– Насчет важных персон – подожди и увидишь, – сказал Лутц.
– Мама, – робко вмешалась Эльза, пытаясь перевести разговор на другое, – моя соседка по каюте – американка, знаешь, с ней был такой белокурый молодой человек. Я думала, они муж и жена, а ты? Но они в разных каютах.
– Очень жаль это слышать, – строго сказала мать. – Я надеялась, что ты будешь с кем-нибудь постарше, с какой-нибудь почтенной женщиной. А эта особа мне совсем не нравится – ну и вид, ну и манеры! Надо же – расхаживать по улице в штанах! И неужели этот ее спутник ей не муж?
– Да-а, мне так кажется, – неуверенно сказала Эльза, поняв, что и эта тема не удачнее прежней. – Но ведь они не в одной каюте.
– Не вижу разницы, – возразила мать. – Все это очень печально. Теперь слушай внимательно. Ты должна быть очень сдержанна с этой особой. Никогда не слушай ее советов и не подражай ей даже в мелочах. Будь с ней холодна, держись подальше. Тебя не должны видеть с нею на палубе. Не разговаривай с ней, не слушай ее.

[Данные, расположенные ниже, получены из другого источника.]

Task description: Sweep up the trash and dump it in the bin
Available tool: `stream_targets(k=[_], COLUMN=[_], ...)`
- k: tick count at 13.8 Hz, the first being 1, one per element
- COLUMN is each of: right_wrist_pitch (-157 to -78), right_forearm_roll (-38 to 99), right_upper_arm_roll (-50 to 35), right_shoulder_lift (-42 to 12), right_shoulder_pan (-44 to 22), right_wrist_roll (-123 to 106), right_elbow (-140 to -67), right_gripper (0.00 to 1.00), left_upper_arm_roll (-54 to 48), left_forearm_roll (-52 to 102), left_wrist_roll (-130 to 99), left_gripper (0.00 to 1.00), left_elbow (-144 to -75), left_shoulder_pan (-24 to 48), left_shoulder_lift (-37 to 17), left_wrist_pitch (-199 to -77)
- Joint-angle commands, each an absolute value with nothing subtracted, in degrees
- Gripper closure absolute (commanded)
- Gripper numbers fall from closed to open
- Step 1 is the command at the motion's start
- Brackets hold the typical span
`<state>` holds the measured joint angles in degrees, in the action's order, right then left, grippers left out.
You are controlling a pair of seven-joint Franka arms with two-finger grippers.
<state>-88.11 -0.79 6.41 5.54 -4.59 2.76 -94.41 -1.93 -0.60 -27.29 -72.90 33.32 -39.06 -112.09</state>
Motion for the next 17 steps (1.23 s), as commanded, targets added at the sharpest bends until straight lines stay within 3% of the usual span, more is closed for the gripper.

Ты попала в очень скверную компанию, и я постараюсь, чтобы тебя перевели в другую каюту.
– А там кто со мной будет? – спросила Эльза. – Тоже какая-нибудь иностранка.
– Да, правда, – вздохнула мать, оглядывая пассажирок, что были поблизости или шли навстречу. – Господи, как тут угадаешь? Другая может оказаться еще хуже! Ты, главное, слушайся меня!
– Хорошо, мама, – покорно сказала Эльза.
Отец улыбнулся ей:
– Дочка у нас умница. Смотри, всегда слушайся маму.
– Но знаешь, папа, когда эта женщина сменила брюки на юбку, она стала как все, она очень хорошо выглядит, ни капельки не похожа на американку.
Фрау Лутц покачала головой.
– Все равно держись от нее подальше. Она американка, не забывай. Как бы она там ни выглядела.
На палубу вышел горнист и весело затрубил, подавая сигнал к обеду. Семейство Лутц сейчас же повернуло и ускорило шаг. У трапа их нагнали и едва не опрокинули испанцы из бродячей труппы – нахлынули сзади, разделили, пробились меж ними, словно бурная волна – волна с острыми локтями. Семейство осталось далеко позади: когда официант нашел для них столик на троих – конечно, у стены, но, по счастью, возле иллюминатора, – испанцы уже уселись за большим круглым столом неподалеку от капитанского и шестилетние близнецы уже хватали с блюда сельдерей.
– Хорошо хоть лица у них умытые, – сказала фрау Лутц и, заранее изобразив всем своим видом горькое разочарование, стала просматривать меню, – но было бы куда приятней, если бы они и шею тоже вымыли. Я отсюда вижу, у всех у них шеи серые, грязной пудрой, как корой, заросли. Вот, Эльза, ты все удивляешься, когда я тебе велю мыть шею и руки до локтей. И надеюсь, у тебя хватит ума никогда не пудриться.
Эльза опустила глаза, нос у нее так лоснился, что в глазах отсвечивало. Она потерла его платком, старательно подавила вздох и промолчала.
В кают-компании чистота и образцовый порядок. На столах цветы, белые наглаженные скатерти и салфетки, приборы так и сверкают. Официанты, похоже, полны бодрости и радуются началу очередного плавания, а лица новых проголодавшихся пассажиров смягчены приятным ожиданием. Капитана не видно, за капитанским столом гостей приветствовал доктор Шуман и объяснил им, что в первые ответственные часы плавания капитан обычно обедает прямо на мостике.
Все дружно закивали, великодушно признавая, сколь нелегка задача капитана благополучно вывести их из гавани; послышались степенные слова согласия, за столом сразу установилось взаимопонимание: среди избранных оказались профессор Гуттен с женой, Рибер, Лиззи Шпекенкикер, фрау Риттерсдорф, фрау Шмитт и единственный «приличный молодой человек» – миссис Тредуэл недавно видела его рядом с Дженни Браун. Его зовут Вильгельм Фрейтаг, он несколько Раз повторил это, пока все они знакомились и усаживались за стол. Не прошло и трех минут, как фрау Риттерсдорф установила, что он «связан» с германской компанией по добыче нефти в Мексике, женат (какая жалость!) и направляется в Мангейм за своей молодой женой и ее матерью. Она сразу решила также, что хвастливый, хихикающий Рибер – просто пошляк и недостоин сидеть с остальными за капитанским столом. Фрау Шмитт и чета Гуттен тотчас почувствовали взаимную симпатию, едва выяснилось, что все они преподавали в немецких школах, причем Гуттены – в Мехико.